» **Instructions for the task**
Leave the pictures behind and reproduce every line of the listing exactly.

» **Provided material**
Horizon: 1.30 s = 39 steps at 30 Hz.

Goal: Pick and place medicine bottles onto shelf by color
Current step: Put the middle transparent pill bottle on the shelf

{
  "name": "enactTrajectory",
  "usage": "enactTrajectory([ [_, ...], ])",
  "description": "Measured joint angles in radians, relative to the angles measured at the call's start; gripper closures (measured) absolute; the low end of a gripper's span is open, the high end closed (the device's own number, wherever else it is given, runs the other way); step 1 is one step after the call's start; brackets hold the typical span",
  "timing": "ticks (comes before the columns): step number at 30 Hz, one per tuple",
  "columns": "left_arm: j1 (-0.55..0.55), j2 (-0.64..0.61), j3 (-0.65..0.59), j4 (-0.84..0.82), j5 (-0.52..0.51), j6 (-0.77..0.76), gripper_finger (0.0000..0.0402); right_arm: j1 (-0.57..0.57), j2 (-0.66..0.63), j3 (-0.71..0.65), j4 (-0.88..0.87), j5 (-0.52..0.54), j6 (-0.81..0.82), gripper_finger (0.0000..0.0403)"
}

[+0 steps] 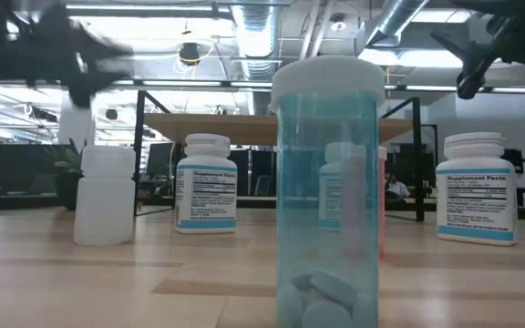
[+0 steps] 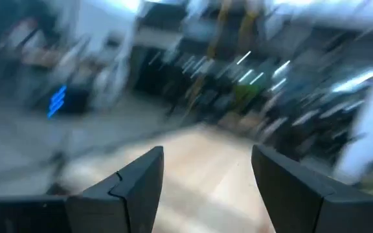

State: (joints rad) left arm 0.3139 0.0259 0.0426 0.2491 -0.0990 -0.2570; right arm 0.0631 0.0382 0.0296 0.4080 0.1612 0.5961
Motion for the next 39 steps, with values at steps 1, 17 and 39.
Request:
enactTrajectory([
  [1,0.0,0.001,0.021,0.016,0.026,0.006,0.018,0.0,0.0,0.0,-0.001,0.0,0.013,0.0179],
  [17,-0.13,0.396,0.705,-0.684,0.253,0.099,0.018,0.002,0.0,0.0,-0.031,-0.006,0.026,0.0178],
  [39,-0.77,1.105,1.117,-1.013,0.044,0.003,0.018,0.002,0.0,0.001,-0.123,-0.165,0.121,0.0178],
])
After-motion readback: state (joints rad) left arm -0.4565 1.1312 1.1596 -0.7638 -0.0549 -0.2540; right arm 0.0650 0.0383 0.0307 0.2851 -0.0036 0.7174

» **Problem solution**
Horizon: 1.30 s = 39 steps at 30 Hz.

Goal: Pick and place medicine bottles onto shelf by color
Current step: Put the middle transparent pill bottle on the shelf

{
  "name": "enactTrajectory",
  "usage": "enactTrajectory([ [_, ...], ])",
  "description": "Measured joint angles in radians, relative to the angles measured at the call's start; gripper closures (measured) absolute; the low end of a gripper's span is open, the high end closed (the device's own number, wherever else it is given, runs the other way); step 1 is one step after the call's start; brackets hold the typical span",
  "timing": "ticks (comes before the columns): step number at 30 Hz, one per tuple",
  "columns": "left_arm: j1 (-0.55..0.55), j2 (-0.64..0.61), j3 (-0.65..0.59), j4 (-0.84..0.82), j5 (-0.52..0.51), j6 (-0.77..0.76), gripper_finger (0.0000..0.0402); right_arm: j1 (-0.57..0.57), j2 (-0.66..0.63), j3 (-0.71..0.65), j4 (-0.88..0.87), j5 (-0.52..0.54), j6 (-0.81..0.82), gripper_finger (0.0000..0.0403)"
}

[+0 steps] 
[+0 steps] 

State: (joints rad) left arm 0.3139 0.0259 0.0426 0.2491 -0.0990 -0.2570; right arm 0.0631 0.0382 0.0296 0.4080 0.1612 0.5961
Motion for the next 39 steps, with values at steps 1, 17 and 39.
Request:
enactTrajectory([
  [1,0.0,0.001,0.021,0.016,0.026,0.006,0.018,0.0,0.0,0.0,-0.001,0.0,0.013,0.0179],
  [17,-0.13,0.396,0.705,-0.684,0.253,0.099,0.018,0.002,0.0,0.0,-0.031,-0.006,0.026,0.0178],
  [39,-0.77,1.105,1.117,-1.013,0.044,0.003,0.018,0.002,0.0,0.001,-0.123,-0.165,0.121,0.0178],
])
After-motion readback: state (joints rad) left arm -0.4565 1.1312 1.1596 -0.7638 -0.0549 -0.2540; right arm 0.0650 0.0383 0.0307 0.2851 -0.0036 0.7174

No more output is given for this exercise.